## WHAT YOU HAVE TO DO
Search the records for the string "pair". Copy each line where it occurs.

Records from a data source
- - - - - - -

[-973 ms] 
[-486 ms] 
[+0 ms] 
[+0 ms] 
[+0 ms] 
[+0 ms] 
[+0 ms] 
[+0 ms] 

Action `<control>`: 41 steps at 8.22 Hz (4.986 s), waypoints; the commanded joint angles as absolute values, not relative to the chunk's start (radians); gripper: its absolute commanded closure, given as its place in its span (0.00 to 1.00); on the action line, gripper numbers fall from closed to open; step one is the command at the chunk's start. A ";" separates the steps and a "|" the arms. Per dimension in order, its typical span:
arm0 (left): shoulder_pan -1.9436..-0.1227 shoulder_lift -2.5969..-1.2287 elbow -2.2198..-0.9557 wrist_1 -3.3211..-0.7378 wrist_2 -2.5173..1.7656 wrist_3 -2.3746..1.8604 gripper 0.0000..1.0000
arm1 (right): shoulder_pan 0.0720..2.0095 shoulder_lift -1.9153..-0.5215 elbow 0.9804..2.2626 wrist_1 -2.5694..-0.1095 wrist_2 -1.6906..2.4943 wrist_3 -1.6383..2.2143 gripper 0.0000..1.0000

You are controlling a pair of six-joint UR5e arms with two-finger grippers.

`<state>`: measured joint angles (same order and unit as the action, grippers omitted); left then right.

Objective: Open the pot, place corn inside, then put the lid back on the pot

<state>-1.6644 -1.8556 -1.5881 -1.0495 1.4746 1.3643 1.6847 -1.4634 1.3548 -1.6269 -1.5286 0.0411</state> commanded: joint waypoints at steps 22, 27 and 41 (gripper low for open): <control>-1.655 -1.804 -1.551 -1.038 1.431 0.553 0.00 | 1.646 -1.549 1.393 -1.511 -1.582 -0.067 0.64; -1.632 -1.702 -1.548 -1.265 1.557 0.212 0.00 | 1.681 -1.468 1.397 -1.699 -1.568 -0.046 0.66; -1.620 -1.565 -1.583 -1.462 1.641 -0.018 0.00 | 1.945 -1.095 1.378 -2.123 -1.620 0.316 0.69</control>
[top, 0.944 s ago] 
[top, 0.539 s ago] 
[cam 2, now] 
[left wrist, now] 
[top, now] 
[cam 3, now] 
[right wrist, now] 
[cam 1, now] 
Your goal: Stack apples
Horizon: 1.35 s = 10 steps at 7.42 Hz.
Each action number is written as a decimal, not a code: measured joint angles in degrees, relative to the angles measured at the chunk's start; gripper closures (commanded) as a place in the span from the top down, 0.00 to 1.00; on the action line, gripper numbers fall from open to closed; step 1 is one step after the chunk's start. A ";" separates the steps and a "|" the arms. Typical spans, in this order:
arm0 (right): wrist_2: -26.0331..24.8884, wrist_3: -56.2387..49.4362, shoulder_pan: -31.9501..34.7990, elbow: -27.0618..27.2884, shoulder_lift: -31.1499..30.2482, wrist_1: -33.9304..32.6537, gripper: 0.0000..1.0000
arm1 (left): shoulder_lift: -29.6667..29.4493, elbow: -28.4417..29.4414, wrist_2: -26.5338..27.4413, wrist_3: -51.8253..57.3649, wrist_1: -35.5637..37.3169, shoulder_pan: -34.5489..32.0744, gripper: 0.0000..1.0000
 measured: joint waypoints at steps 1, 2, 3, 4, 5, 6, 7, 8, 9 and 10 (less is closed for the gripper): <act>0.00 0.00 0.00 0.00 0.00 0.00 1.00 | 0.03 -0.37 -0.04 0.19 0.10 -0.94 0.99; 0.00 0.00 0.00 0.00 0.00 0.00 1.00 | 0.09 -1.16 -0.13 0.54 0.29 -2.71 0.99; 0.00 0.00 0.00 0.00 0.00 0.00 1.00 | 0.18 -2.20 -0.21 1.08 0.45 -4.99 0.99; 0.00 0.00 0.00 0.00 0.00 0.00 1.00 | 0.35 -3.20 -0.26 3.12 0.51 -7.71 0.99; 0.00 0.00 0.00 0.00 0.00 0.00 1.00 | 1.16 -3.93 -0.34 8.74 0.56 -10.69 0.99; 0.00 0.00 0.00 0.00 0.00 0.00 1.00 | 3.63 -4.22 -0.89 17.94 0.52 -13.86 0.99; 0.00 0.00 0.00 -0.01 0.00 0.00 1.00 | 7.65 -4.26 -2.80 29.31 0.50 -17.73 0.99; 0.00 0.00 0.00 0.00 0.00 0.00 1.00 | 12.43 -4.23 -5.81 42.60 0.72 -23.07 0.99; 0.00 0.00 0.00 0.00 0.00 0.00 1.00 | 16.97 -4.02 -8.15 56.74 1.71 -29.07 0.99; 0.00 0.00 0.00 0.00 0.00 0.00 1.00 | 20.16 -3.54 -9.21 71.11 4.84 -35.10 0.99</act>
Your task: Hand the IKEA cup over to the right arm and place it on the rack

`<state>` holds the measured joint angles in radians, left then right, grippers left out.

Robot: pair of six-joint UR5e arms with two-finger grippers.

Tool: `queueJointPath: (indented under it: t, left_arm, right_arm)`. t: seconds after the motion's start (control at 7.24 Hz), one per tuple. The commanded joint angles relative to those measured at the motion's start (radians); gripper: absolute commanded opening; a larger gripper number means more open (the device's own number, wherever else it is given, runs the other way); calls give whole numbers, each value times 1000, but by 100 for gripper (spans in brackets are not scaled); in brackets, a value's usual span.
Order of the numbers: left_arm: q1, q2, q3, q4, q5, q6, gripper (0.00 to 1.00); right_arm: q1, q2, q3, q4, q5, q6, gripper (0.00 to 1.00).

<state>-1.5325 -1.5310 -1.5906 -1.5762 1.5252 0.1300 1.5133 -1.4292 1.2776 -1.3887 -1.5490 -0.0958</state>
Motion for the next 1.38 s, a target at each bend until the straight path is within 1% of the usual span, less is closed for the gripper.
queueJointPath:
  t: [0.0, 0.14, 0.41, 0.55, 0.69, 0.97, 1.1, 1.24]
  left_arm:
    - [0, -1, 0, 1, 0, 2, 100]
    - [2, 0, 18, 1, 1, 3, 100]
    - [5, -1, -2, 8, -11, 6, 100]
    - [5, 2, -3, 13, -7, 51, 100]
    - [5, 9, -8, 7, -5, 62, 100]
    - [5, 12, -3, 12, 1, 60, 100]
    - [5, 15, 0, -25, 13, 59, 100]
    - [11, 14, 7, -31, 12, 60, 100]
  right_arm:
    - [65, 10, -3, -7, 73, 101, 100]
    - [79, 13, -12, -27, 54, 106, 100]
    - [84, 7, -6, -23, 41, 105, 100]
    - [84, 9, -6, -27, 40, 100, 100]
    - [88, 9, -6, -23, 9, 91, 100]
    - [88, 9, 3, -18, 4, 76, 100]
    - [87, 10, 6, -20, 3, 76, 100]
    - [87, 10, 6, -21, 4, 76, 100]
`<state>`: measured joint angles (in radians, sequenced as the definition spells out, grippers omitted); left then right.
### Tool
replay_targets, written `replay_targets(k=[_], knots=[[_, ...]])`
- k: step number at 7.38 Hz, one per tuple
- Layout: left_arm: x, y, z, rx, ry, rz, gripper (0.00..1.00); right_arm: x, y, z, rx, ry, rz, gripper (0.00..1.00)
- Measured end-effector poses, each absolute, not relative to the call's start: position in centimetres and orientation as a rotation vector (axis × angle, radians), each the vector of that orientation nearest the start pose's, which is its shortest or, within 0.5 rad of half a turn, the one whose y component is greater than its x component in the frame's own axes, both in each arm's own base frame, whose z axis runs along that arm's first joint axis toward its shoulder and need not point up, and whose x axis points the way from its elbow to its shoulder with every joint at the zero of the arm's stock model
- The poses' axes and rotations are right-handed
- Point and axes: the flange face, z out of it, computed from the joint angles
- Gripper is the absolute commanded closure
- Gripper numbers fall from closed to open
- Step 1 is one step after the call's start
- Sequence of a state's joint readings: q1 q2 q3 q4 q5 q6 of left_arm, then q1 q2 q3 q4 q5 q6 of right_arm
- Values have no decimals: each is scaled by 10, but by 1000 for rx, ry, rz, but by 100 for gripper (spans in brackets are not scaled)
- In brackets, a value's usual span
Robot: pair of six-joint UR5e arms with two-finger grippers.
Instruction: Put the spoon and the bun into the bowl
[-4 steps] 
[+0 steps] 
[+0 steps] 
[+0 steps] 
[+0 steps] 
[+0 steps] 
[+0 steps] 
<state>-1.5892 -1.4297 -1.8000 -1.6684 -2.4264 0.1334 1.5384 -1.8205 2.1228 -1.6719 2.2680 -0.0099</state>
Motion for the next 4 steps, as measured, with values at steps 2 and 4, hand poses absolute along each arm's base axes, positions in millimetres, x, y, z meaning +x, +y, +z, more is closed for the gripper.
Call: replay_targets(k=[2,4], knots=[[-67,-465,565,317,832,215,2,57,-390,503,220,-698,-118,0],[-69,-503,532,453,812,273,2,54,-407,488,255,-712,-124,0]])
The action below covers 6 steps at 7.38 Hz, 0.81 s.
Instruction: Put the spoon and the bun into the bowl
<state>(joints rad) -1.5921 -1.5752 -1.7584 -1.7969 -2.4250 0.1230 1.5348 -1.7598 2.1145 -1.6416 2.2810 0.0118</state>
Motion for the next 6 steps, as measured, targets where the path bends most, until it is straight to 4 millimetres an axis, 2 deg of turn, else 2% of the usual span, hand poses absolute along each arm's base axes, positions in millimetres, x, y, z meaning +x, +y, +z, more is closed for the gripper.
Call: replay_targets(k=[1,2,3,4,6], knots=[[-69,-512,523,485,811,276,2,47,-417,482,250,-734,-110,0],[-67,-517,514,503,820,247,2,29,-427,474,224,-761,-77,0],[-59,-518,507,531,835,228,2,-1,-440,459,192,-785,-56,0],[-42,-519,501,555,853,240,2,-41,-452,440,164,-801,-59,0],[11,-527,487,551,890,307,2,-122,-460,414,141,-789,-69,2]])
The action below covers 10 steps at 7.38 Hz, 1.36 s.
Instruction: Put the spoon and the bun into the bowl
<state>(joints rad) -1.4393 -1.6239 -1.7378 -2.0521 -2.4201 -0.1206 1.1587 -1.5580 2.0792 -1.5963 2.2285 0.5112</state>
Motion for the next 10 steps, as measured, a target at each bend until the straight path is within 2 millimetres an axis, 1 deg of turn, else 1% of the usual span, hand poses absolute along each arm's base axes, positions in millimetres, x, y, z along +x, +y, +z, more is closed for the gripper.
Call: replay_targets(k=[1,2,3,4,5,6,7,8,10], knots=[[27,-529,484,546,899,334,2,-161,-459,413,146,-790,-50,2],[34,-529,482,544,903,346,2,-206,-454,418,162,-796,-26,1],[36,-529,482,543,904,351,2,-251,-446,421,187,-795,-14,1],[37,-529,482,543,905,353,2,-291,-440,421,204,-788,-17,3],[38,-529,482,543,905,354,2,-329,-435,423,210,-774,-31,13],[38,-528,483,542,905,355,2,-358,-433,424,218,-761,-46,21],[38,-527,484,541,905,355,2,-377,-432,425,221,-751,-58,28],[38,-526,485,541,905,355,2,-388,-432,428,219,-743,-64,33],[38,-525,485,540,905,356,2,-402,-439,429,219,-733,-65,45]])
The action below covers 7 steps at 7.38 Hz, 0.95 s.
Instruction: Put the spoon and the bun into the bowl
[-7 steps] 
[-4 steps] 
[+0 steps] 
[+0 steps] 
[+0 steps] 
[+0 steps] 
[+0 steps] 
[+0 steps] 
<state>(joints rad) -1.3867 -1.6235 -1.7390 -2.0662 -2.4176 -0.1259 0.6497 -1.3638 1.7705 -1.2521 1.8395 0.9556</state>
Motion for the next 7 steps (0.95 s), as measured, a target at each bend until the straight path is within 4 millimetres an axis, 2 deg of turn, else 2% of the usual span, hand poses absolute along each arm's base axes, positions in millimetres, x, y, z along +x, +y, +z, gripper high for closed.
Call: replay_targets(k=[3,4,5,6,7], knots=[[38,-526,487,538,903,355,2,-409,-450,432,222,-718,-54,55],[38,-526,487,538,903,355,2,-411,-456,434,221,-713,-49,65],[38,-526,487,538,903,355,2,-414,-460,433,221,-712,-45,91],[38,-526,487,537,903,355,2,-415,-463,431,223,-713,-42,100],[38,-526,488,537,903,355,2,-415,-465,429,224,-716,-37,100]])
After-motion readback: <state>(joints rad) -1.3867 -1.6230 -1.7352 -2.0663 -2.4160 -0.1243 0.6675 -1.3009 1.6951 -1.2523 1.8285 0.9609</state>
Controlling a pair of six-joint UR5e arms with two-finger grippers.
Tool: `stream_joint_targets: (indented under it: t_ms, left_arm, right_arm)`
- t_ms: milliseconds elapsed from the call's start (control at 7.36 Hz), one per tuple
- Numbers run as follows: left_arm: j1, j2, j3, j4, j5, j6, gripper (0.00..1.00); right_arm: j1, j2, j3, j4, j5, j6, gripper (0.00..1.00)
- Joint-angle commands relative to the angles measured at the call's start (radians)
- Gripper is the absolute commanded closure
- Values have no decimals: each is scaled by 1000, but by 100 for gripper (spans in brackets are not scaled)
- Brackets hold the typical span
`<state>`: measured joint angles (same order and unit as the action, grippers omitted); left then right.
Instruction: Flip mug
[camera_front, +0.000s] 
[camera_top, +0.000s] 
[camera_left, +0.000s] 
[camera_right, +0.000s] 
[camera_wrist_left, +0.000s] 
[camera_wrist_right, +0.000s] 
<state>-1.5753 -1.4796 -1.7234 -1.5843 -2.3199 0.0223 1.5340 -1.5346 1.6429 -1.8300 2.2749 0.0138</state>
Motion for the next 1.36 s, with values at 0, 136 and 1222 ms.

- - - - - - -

## SOLUTION
You are controlling a pair of six-joint UR5e arms with two-finger grippers.
Robot: pair of six-joint UR5e arms with two-finger grippers.
Robot: pair of six-joint UR5e arms with two-finger grippers.
Controlling a pair of six-joint UR5e arms with two-finger grippers.

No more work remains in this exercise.